_Your assignment_:
Every line holding "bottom" should be copied from the records below.

_Listed records_:
────────────────────

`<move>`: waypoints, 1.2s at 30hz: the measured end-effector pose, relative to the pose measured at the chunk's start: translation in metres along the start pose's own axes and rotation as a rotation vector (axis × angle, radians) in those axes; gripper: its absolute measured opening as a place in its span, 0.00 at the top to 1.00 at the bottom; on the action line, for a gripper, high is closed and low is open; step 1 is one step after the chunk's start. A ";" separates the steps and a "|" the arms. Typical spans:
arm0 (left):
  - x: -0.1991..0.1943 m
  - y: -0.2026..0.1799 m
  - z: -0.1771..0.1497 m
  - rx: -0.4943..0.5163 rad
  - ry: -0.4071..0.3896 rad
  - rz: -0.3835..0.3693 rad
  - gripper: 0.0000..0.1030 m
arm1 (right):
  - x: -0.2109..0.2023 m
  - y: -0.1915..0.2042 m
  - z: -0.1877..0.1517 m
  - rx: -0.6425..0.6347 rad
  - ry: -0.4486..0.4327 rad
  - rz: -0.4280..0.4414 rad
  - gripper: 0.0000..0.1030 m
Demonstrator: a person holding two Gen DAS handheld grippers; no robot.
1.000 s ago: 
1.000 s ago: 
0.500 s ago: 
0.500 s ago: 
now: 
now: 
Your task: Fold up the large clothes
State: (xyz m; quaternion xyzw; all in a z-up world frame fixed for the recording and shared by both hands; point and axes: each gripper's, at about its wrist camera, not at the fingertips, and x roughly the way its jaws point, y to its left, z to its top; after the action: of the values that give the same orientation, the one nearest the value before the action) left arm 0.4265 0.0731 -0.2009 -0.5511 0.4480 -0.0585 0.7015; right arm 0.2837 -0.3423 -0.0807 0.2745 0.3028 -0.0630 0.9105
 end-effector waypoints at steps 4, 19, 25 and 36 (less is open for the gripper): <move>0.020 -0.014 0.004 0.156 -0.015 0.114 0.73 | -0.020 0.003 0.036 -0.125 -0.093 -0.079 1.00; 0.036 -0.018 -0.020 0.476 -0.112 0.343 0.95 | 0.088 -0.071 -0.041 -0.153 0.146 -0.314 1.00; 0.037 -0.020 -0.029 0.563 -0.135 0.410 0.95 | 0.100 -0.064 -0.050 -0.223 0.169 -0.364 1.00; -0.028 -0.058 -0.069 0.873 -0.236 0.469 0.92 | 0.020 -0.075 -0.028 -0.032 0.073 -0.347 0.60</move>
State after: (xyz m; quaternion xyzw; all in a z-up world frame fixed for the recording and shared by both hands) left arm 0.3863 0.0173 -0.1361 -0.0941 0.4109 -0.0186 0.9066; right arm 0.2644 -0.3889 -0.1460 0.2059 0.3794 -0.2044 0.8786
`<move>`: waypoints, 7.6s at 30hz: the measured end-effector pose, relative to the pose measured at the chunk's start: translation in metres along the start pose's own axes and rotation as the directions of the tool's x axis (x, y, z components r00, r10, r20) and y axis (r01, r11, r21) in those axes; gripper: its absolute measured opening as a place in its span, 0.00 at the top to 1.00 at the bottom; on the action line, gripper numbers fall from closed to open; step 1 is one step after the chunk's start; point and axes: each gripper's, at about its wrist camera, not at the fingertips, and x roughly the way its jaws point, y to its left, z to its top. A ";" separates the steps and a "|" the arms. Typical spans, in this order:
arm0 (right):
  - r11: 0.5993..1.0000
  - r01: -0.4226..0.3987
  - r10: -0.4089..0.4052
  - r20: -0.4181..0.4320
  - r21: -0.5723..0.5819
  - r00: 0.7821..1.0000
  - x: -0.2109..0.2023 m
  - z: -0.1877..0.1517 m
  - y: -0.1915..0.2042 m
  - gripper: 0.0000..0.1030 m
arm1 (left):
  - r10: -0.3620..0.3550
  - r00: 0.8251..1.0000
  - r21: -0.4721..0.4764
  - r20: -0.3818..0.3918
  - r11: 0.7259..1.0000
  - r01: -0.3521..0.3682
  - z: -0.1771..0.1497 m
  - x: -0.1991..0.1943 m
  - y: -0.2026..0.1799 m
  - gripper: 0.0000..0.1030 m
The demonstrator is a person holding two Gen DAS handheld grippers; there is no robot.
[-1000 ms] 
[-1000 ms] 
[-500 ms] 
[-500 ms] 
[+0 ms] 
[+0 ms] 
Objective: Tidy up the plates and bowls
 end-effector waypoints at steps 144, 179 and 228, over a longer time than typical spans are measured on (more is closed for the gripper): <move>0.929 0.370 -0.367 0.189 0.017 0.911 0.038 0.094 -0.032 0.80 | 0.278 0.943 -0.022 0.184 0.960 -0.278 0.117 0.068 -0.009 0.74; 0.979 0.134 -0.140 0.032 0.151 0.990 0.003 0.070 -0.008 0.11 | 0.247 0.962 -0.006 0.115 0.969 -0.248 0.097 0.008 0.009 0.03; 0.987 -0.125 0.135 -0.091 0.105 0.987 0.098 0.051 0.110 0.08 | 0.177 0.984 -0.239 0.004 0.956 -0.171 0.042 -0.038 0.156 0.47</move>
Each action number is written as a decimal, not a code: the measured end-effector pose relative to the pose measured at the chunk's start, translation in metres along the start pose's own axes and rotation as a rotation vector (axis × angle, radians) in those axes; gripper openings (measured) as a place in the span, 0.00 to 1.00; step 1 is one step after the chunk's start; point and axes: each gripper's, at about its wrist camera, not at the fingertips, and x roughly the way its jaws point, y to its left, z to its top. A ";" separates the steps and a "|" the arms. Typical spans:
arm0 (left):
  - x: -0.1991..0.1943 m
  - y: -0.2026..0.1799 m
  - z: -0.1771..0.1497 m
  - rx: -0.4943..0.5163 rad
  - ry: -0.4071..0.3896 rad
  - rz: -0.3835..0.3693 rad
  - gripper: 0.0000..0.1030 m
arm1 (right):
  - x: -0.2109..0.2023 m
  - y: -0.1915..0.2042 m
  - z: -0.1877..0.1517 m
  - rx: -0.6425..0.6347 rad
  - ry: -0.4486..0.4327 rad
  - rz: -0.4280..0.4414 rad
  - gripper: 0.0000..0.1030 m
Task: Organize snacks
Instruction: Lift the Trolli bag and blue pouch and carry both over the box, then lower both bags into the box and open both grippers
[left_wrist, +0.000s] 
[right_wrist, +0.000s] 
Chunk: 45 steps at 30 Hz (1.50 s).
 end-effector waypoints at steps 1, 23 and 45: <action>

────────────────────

_Result_:
`<move>`: waypoints, 1.2s at 30hz: the measured end-effector pose, relative to the pose measured at the chunk's start: translation in metres along the start pose's own axes and rotation as a rotation vector (axis × angle, radians) in those axes; gripper: its absolute measured opening as a place in its span, 0.00 at the top to 1.00 at the bottom; on the action line, for a gripper, high is closed and low is open; step 1 is one step after the chunk's start. A ";" separates the steps and a "|" the arms. Typical spans:
`<move>`: waypoints, 7.6s at 30hz: the measured end-effector pose, relative to the pose measured at the chunk's start: translation in metres along the start pose's own axes and rotation as the directions of the tool's x axis (x, y, z components r00, r10, r20) and y axis (r01, r11, r21) in those axes; gripper: its absolute measured opening as a place in its span, 0.00 at the top to 1.00 at the bottom; on the action line, gripper numbers fall from closed to open; step 1 is one step after the chunk's start; point and axes: each gripper's, at about its wrist camera, not at the fingertips, and x roughly the way its jaws point, y to its left, z to its top. A ";" separates the steps and a "|" the arms. Typical spans, in this order:

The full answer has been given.